Where the string "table" appears in a line of the material below, copy that line.

══ Data extract

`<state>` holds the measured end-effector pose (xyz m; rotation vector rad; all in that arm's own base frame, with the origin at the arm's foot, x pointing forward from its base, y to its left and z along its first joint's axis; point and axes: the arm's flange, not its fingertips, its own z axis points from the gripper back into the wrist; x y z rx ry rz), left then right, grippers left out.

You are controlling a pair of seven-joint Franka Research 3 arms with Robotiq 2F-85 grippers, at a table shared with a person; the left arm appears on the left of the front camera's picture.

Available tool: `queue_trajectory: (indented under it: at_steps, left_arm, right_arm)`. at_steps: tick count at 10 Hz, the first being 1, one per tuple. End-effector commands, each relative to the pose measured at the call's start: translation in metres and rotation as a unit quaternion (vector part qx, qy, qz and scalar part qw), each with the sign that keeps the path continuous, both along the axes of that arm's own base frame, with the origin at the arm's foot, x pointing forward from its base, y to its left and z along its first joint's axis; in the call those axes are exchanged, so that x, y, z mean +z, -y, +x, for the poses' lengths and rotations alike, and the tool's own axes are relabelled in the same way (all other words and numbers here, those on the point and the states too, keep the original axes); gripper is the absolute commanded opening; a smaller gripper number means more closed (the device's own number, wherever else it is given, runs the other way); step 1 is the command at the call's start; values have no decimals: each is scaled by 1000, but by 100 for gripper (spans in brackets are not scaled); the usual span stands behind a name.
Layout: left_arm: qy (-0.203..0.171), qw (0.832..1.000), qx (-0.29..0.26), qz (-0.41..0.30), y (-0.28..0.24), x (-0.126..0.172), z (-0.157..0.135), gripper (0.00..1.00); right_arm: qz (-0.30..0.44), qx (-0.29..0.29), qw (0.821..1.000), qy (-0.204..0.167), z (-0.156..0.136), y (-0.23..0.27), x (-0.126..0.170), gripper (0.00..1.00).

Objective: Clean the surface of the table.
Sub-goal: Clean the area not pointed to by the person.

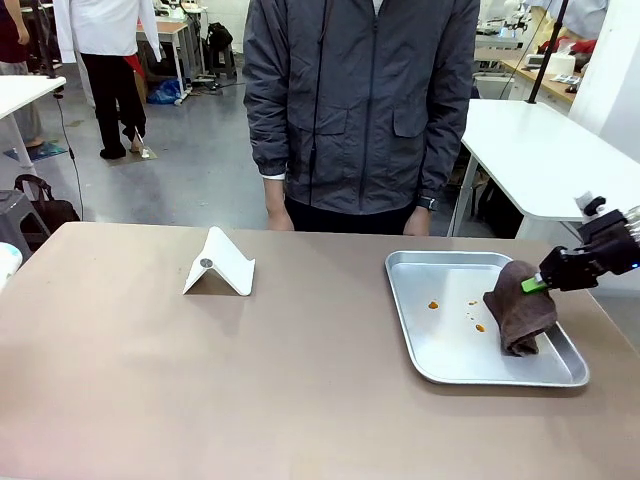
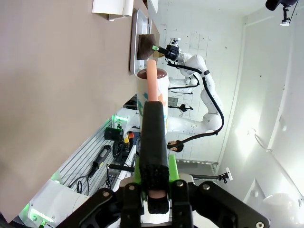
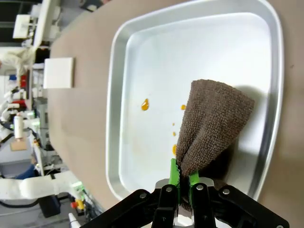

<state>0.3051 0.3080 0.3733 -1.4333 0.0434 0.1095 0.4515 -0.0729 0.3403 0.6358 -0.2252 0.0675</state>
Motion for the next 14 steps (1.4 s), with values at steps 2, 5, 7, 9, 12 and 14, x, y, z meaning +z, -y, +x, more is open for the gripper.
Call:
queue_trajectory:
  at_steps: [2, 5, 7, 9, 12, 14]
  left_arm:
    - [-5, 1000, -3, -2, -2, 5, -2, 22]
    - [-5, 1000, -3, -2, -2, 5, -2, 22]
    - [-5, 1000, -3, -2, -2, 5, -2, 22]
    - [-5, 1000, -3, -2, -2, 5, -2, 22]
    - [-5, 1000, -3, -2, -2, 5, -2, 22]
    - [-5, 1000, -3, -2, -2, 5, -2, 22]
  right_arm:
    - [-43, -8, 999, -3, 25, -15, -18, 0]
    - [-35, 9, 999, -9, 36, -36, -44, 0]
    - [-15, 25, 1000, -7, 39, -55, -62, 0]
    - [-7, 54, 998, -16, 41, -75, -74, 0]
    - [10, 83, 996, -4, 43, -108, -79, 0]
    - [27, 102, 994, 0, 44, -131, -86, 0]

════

- Problem solution -
You are controlling a pair of seven-joint Franka Research 3 arms with Robotiq 2F-85 grippers, at a table shared with a person; the left arm appears on the left of the front camera's picture.
Objective: Clean the surface of the table.

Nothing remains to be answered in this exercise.